Через несколько дней после этого эпизода в саду Бландина пришла к Кельмарку, собиравшемуся писать в одиночестве в своей мастерской.
Долгое время она колебалась, пока решилась на тот шаг, который она считала неминуемым, и огромное значение которого она не отрицала.
Однако, хотя она страшно мучилась, она хотела только предостеречь Кельмарка, предупредить его против последствий его чрезмерной любви к этому противному бродяге.
Она отказывалась ещё верить своим собственным ушам о необыкновенном оттенке этой страсти; она старалась видеть в ней только некоторую неумеренность увлечения, в особенности, потому, что знала экзальтированность графа, любознательность, экспансивность, какое-то безумие, которое он вносил во все свои предприятия, в малейшие дела, при своей чрезмерно впечатлительной натуре.
Когда она вошла, её бледность и её расстроенное лицо поразили графа де Кельмарка.

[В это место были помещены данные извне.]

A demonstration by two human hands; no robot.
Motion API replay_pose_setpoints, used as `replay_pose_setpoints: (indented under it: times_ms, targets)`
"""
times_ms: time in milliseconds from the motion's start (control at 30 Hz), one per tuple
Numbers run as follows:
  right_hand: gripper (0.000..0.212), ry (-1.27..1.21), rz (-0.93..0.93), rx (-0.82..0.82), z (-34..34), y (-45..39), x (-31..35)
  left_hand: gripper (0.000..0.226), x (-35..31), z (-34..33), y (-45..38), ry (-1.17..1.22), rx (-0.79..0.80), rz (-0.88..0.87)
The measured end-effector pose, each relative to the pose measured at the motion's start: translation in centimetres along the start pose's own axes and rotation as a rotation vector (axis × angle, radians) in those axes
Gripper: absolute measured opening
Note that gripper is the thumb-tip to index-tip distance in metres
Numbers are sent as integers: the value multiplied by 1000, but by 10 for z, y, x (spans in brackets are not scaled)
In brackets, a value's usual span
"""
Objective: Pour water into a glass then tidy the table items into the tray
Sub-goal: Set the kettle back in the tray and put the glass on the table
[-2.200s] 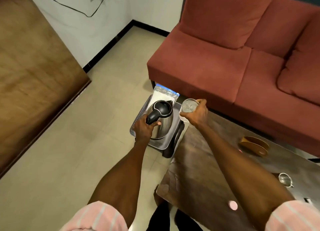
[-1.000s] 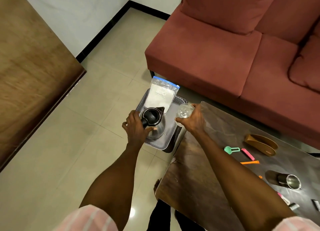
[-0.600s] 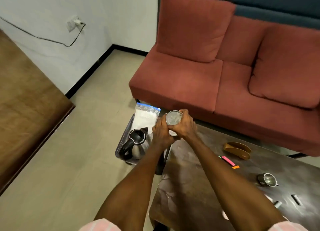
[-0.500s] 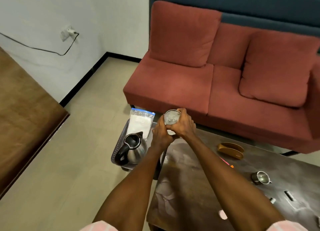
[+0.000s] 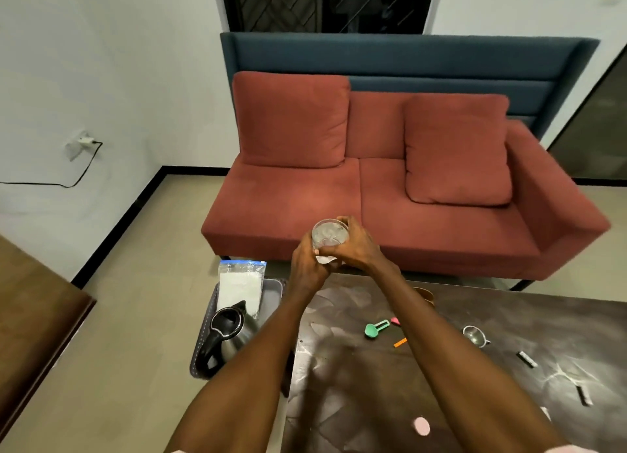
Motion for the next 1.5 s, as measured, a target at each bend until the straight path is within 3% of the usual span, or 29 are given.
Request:
replay_pose_setpoints:
  times_ms: [133,333,833,1500]
  targets:
    - [32,-272,-18,69,23,1,-7,81,-20,-5,-5,1,43,-45]
    - [65,-221,80,97,55,18,-22,85,-42,-23,-8,-11,139,-85]
    - [72,-261,30,21,167,73,-118,81,-119,-142,28,49,324,-207]
    - [68,-286,-118,-203,312,116,-322,78,-176,-377,92,39,518,-125]
Point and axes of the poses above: each hand's wrist, its own y-axis away from the middle knuckle, its own z-axis out of the back of the hand, x = y × z, the point moved 7 cm from there along -y, towards the middle knuckle, and after that the axes turned 6 degrees about -z, right-handed, at the moved point
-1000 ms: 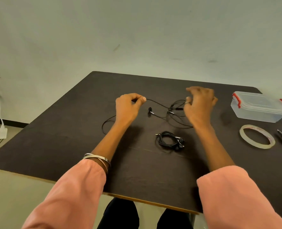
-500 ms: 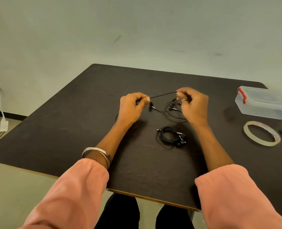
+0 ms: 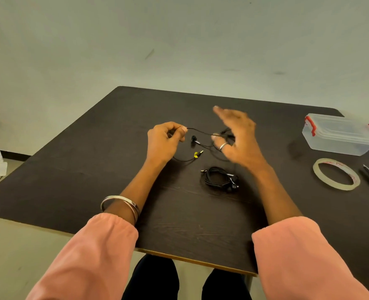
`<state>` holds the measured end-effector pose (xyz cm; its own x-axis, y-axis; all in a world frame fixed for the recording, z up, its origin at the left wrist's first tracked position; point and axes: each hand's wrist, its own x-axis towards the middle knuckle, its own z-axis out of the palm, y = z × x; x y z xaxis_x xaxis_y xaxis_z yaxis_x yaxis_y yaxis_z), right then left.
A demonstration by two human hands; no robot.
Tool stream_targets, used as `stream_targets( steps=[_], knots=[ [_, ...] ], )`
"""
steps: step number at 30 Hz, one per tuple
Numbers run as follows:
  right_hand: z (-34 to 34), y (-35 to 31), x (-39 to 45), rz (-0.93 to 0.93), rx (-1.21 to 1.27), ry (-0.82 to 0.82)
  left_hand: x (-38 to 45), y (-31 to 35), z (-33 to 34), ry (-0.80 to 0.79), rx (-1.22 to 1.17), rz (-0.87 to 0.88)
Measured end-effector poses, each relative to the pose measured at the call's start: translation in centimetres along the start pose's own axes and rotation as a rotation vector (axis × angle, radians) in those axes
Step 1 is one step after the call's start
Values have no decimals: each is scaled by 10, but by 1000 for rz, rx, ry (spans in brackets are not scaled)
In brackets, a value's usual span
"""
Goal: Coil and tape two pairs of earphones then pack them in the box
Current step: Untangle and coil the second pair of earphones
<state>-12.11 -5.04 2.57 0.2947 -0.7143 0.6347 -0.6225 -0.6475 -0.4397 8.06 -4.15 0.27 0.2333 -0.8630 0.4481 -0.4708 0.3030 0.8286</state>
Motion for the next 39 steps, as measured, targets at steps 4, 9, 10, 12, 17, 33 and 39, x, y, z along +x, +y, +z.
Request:
stream_targets(
  steps=[4,9,10,12,17,33,39],
  knots=[
    [7,-7,2,20,119,-485,3,-1,1,51,46,24],
    [14,-10,5,149,326,-244,3,-1,2,121,84,22],
    [17,-10,5,182,321,-167,2,1,3,105,57,21],
    [22,-9,6,222,321,-111,-1,4,7,62,12,25],
    [27,-5,8,212,276,-22,-2,5,10,-42,-58,37],
    [-15,37,7,355,-71,386,0,-1,7,-376,-362,-285],
    [-11,27,10,187,-537,123,-2,4,3,-490,-440,-300]
  ],
)
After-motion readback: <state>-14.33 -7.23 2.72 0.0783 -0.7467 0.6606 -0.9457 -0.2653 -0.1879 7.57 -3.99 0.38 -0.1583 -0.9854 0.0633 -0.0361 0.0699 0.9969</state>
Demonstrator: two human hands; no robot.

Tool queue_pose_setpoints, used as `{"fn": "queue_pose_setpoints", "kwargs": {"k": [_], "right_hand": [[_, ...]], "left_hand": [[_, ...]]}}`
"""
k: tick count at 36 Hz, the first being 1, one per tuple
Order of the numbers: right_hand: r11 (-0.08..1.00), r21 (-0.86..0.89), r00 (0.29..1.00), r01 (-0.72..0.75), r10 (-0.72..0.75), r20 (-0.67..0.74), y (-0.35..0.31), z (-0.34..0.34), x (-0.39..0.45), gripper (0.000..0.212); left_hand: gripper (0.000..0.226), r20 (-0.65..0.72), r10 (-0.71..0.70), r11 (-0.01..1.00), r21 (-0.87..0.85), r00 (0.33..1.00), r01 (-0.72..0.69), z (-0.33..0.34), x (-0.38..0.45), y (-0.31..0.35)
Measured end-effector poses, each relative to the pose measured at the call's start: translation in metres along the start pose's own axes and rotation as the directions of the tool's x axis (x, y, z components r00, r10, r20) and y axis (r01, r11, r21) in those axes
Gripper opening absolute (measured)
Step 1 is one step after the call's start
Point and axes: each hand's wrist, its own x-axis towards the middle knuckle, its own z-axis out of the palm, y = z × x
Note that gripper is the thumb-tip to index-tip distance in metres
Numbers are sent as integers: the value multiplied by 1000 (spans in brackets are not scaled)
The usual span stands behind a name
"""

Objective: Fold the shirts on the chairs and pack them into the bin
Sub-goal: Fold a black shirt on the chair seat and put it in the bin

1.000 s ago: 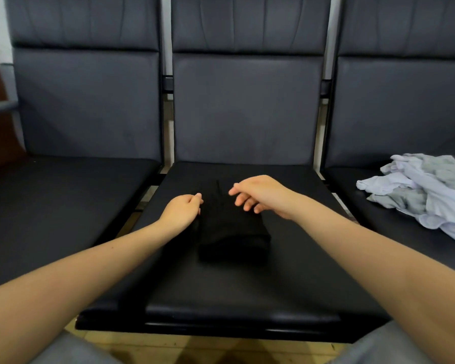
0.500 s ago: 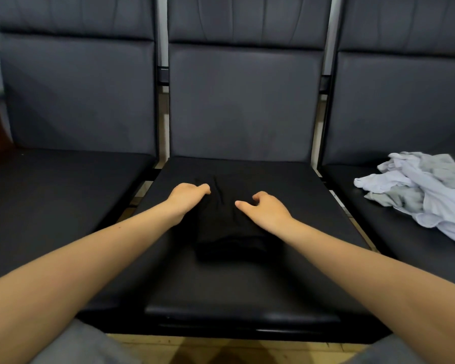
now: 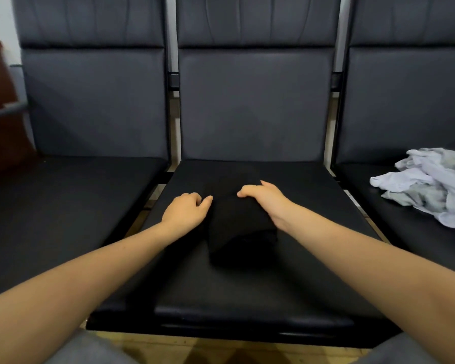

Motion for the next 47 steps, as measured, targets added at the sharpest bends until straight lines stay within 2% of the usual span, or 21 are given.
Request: {"fn": "queue_pose_setpoints", "kwargs": {"k": [3,5,6,8,10,14,17,22,25,27,29,31,33,35,38,41,45,47], "right_hand": [[987,162,999,3,-8,33,-10,1,-2,9],[967,254,997,-28,9,77,-17,-1,-3,3],[959,282,996,-34,8,92,-20,-2,-7,7],[952,304,992,-27,-12,128,-25,-5,-11,6],[950,311,988,-29,-19,151,-32,-7,-15,12],[972,227,989,-60,28,144,-38,-6,-13,17],[959,266,985,-94,51,165,-24,-1,-9,25],[908,351,968,-230,175,183,-5,20,-8,65],[867,387,934,-314,210,288,-3,43,-12,91],[846,415,904,-334,162,397,-7,62,-22,87],[809,486,887,-330,90,453,-13,78,-30,67],[747,591,891,-305,6,453,-21,93,-39,46],[692,675,911,-256,-60,408,-28,105,-41,35],[681,700,923,-213,-94,373,-34,115,-36,34],[725,666,937,-176,-85,340,-44,133,-28,36],[803,580,948,-134,-67,311,-54,149,-21,34],[905,422,964,-56,-61,260,-65,190,-19,48],[942,335,961,-26,-69,268,-67,217,-21,56]], "left_hand": [[75,136,-102,957,-259,986,134,-12,-6,16],[82,282,-128,854,-457,951,250,-20,-11,26],[80,374,-89,749,-585,923,310,-23,-13,29],[72,526,30,425,-776,850,466,-33,-19,36],[68,546,106,197,-831,831,521,-47,-26,45],[52,401,95,20,-916,911,401,-73,-31,62],[46,329,15,-34,-944,944,329,-87,-29,63],[46,195,-39,-153,-970,980,187,-108,-42,58],[46,148,-71,-223,-966,986,129,-120,-57,56],[48,124,-88,-247,-964,988,99,-129,-64,52],[50,117,-97,-272,-958,988,86,-136,-66,49],[51,99,-95,-289,-955,991,68,-143,-66,43],[52,87,-74,-316,-947,993,59,-148,-66,34],[51,62,-40,-341,-939,997,45,-156,-71,22],[53,27,-12,-369,-929,1000,21,-173,-80,-12],[60,32,-95,-405,-914,995,-9,-193,-90,-49],[70,42,-228,-359,-932,973,-44,-223,-121,-109],[72,58,-300,-278,-960,952,-30,-234,-141,-140]]}}
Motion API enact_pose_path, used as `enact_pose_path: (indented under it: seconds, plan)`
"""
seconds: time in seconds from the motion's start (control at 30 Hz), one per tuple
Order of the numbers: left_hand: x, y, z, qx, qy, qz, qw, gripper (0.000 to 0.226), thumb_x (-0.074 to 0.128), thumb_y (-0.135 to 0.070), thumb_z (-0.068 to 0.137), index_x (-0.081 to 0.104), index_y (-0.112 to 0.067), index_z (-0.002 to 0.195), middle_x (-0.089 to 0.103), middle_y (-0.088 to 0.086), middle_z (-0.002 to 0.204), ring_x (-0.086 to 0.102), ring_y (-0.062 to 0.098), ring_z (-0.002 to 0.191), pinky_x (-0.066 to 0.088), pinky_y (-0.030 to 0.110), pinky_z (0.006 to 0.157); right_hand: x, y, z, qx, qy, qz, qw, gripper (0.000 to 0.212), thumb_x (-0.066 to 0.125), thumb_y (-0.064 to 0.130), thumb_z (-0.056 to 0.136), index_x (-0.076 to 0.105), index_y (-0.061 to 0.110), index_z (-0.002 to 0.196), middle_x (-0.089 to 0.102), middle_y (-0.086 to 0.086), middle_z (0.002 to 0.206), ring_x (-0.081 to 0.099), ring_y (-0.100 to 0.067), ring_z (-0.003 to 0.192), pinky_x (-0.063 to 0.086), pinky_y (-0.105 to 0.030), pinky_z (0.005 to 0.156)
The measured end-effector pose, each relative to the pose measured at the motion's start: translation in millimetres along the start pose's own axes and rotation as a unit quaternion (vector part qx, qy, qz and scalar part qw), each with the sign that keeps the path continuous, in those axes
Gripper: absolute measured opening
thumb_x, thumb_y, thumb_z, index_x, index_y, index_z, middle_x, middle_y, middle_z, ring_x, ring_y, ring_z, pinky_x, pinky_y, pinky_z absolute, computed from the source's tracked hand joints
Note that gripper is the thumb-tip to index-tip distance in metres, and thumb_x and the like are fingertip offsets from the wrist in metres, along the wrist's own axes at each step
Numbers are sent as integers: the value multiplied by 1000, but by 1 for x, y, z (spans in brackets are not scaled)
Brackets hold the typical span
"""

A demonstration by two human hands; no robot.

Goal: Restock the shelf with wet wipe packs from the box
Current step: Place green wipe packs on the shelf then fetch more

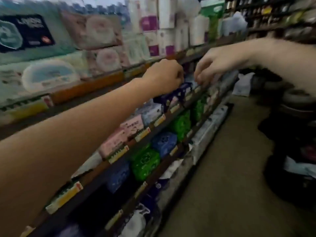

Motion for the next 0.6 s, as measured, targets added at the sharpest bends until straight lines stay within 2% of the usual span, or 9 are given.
enact_pose_path:
  seconds: [0.03,0.1,0.2,0.3,0.37,0.43,0.5,0.57,0.6]
  plan:
    - [22,-24,11,28,32,-22,999,23,47,-16,89,66,-13,102,67,9,105,61,29,96,51,40,83,8,-35,-16,35,27,-3,999,13,52,14,94,63,10,100,67,-7,98,66,-17,86,57,-32,69]
    - [68,-78,30,88,94,-47,991,22,47,-15,90,65,-12,102,67,8,105,61,28,97,51,40,85,24,-107,-54,100,53,2,994,12,52,13,93,64,12,96,65,-2,96,64,-11,78,51,-22,63]
    - [134,-170,52,152,150,-67,975,22,47,-17,90,63,-12,102,65,9,109,60,30,102,49,43,90,47,-216,-125,215,66,24,974,16,51,10,93,62,7,104,62,-4,96,61,-15,80,48,-22,64]
    - [195,-263,63,193,195,-95,957,25,49,-18,88,65,-15,107,64,11,115,58,30,109,47,41,94,74,-315,-207,306,81,92,944,14,49,6,93,60,4,101,61,-5,84,58,-22,85,47,-20,60]
    - [238,-325,66,218,237,-105,941,26,49,-17,88,64,-16,109,64,10,117,57,29,111,46,39,96,91,-378,-258,357,91,137,920,13,48,6,94,59,4,100,59,-4,82,58,-22,80,46,-20,60]
    - [277,-382,66,233,276,-96,927,26,47,-20,90,63,-21,111,63,5,118,56,27,113,44,38,95,109,-435,-299,407,110,205,883,13,44,4,95,55,7,88,53,-10,78,53,-14,61,41,-18,53]
    - [316,-436,64,235,316,-88,915,26,46,-23,92,62,-22,113,62,4,120,55,27,115,41,37,94,132,-488,-336,453,102,267,845,24,41,1,94,52,8,74,48,-12,65,44,-9,45,35,-14,42]
    - [362,-481,64,222,355,-101,903,26,47,-25,92,63,-19,112,62,7,121,56,28,114,42,39,96,167,-542,-367,503,77,274,816,28,44,2,94,57,8,70,54,-6,58,51,-10,46,41,-14,43]
    - [387,-500,62,210,374,-116,896,27,48,-27,91,63,-16,111,62,9,121,57,29,114,44,40,97,189,-566,-380,520,80,265,808,25,47,3,93,60,9,73,58,-3,62,54,-10,52,44,-15,47]
Point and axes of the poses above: each hand's wrist, its own z-axis towards the middle knuckle, its own x-axis out of the palm, y = z × x, the point moved 1 cm from there along z, towards the middle knuckle
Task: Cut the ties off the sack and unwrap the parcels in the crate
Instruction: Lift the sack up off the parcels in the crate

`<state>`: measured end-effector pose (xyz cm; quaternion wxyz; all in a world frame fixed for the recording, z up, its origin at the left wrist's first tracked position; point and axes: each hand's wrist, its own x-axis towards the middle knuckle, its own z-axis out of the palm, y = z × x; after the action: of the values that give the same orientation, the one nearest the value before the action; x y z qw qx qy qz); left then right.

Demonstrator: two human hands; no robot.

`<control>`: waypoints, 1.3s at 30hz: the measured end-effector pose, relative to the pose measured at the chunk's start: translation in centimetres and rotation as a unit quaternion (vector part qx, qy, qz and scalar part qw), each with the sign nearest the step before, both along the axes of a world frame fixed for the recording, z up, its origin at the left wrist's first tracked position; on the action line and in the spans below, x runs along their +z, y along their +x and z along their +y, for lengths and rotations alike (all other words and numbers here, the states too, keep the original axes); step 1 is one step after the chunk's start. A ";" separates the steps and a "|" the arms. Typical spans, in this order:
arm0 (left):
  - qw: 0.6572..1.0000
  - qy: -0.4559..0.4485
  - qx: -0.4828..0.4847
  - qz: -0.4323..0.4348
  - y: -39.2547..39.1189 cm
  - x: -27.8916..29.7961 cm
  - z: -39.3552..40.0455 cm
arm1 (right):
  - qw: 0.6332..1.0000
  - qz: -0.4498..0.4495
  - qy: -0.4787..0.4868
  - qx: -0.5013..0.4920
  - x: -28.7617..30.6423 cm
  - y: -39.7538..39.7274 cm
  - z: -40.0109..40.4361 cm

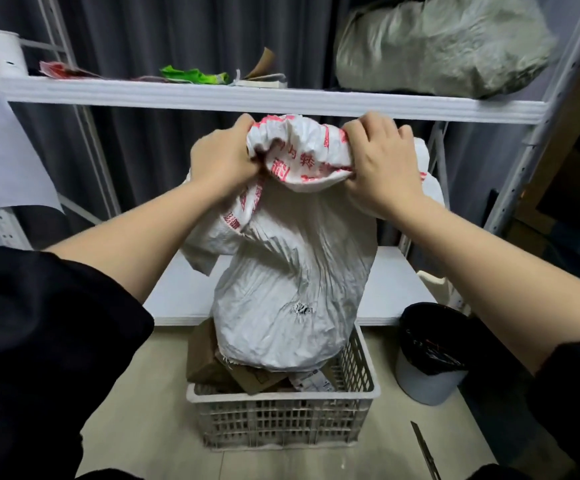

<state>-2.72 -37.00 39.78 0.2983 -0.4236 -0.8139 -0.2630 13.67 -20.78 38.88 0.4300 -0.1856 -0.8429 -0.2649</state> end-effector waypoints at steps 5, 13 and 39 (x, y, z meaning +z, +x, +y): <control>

После того, как он попросил её присесть, и осведомился о причине её прихода, она проговорила без всяких ораторских предосторожностей, но с сжатым сердцем, следующее:
— Я сочла своим долгом предупредить вас, граф, что в округе все очень заняты продолжительным пребыванием сына Говартца здесь, в Эскаль-Вигоре. Если б он только бывал в замке, это было бы ещё ничего, но, Анри, я боюсь, что вы, действительно, афишируете себя напрасно с этим маленьким крестьянином перед ему подобными, вне дома…
— Бландина, — сказал Кельмарк, отстраняя свои бумаги, бросая перо и соскакивая с места, возмутившись смелостью этого вмешательства.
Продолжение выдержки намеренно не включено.